Hanoi Tiptoes Around Religious Freedom
Serious Concerns Still Remain
By Father John Flynn
ROME, FEB. 13, 2007 (Zenit) - The Vietnamese government is making an effort to improve its often-criticized record in the area of religious liberty.
In a step that the Vatican press office said marked "a new and important step toward the normalization of bilateral relations," Vietnamese Prime Minister Nguyen Tan Dung met with Benedict XVI on Jan. 25.
Relations between the Vatican and Vietnam, the communiqué continued, have "over the last few years, made concrete progress, opening new spaces of religious freedom for the Catholic Church in Vietnam." Vietnam and the Holy See do not currently maintain diplomatic relations.
Commenting on the importance of the visit, the London-based newspaper Financial Times on Jan. 25 observed that Vietnam's Communist rulers have eased some of the controls over religion in recent times. This relaxation, however, has not been extended to all groups. The paper noted that the government is alarmed by the spreading of evangelical Protestant churches in the mountain regions of the country, and has taken strong steps to prevent their growth.
Even for the Catholic Church, a number of controls remain in place. According to the Financial Times, the Hanoi authorities must approve new seminaries, the enrollment of seminarians, the organization of religious classes and conferences, the construction and renovation of religious facilities, the ordination of priests and the promotion of clergy.

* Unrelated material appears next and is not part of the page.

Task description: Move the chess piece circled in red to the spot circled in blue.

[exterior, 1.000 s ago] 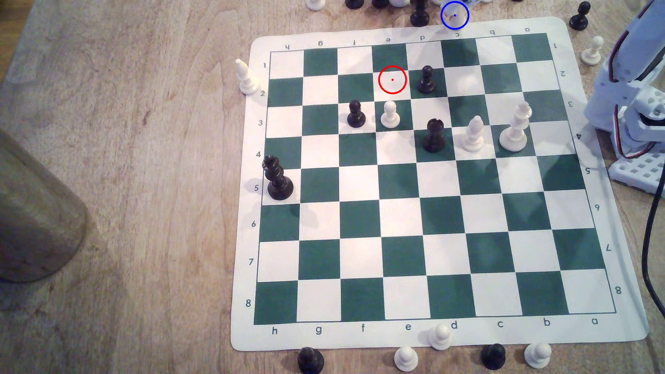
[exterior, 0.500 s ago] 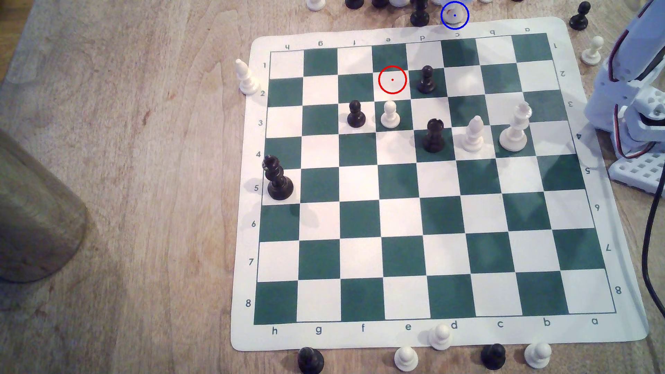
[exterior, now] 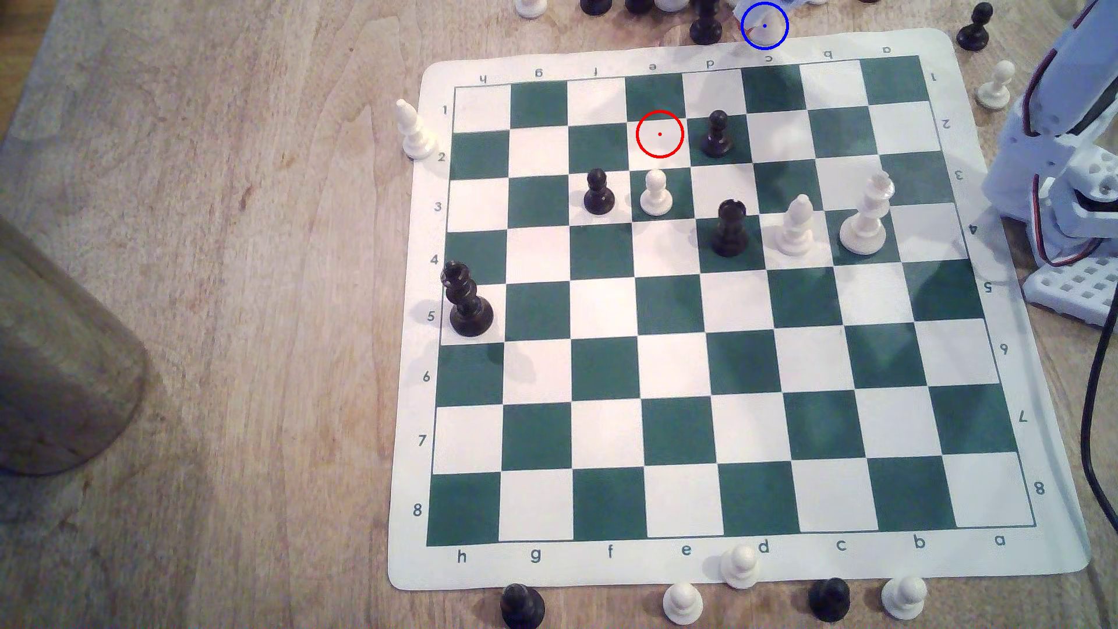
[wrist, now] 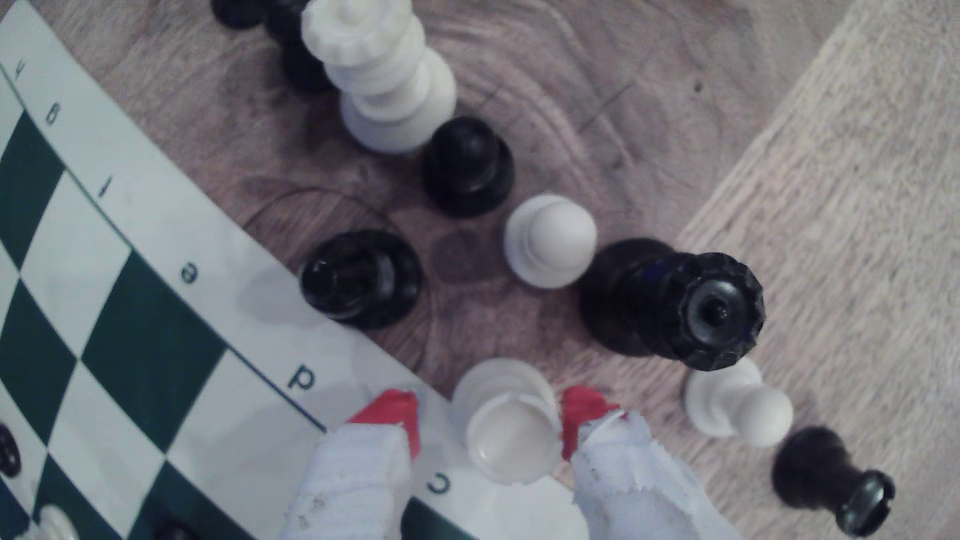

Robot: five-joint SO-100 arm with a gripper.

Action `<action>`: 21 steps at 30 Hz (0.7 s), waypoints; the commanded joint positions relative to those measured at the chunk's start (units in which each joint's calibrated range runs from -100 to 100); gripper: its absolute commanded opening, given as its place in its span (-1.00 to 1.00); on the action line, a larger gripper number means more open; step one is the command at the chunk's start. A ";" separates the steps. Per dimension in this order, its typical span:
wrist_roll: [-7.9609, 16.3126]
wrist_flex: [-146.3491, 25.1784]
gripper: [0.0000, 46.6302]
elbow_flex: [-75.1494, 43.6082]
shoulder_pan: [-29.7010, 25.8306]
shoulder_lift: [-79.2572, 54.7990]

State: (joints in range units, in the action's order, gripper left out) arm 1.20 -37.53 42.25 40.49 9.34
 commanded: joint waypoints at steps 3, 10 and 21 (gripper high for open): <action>-0.44 -0.23 -0.23 0.54 0.62 4.41; -0.63 -7.02 -0.03 2.26 0.15 12.73; 0.39 -22.50 -0.05 6.80 0.07 33.19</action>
State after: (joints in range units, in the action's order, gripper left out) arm 1.34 -55.86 48.12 39.45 31.88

Vietnamese authorities, nevertheless, are keen to defend their record. On Feb. 1 the government published a white paper on religion. A press release issued the following day by the Vietnamese Embassy in the United States argued that the government "has consistently implemented an unswerving policy of great national unity without any discrimination on the basis of belief or religion."
According to tables at the end of the white paper, the two largest religious groups in Vietnam are Buddhists, with 10 million followers, and the Catholic Church, with 6 million. The country's population is estimated at 84 million.
A look at the white paper itself reveals, however, that the Communist authorities see religion more as a force to be harnessed for the good of the country, than for its intrinsic value.
The document points to a resolution passed in 2003 on "religious affairs," which revised the country's policy on religion: "This became the policy for the party and the state of Vietnam regarding religion for the period of reform and renewal."
The content of the resolution was summarized as follows by the white paper: "Religious activities and religious affairs in this new period should: Strengthen the unity among followers of different religions within the context of great national unity; develop the general strength of all ethnic groups; contribute to successful implementation of the country's industrialization and modernization; and build and defend the stability of the homeland."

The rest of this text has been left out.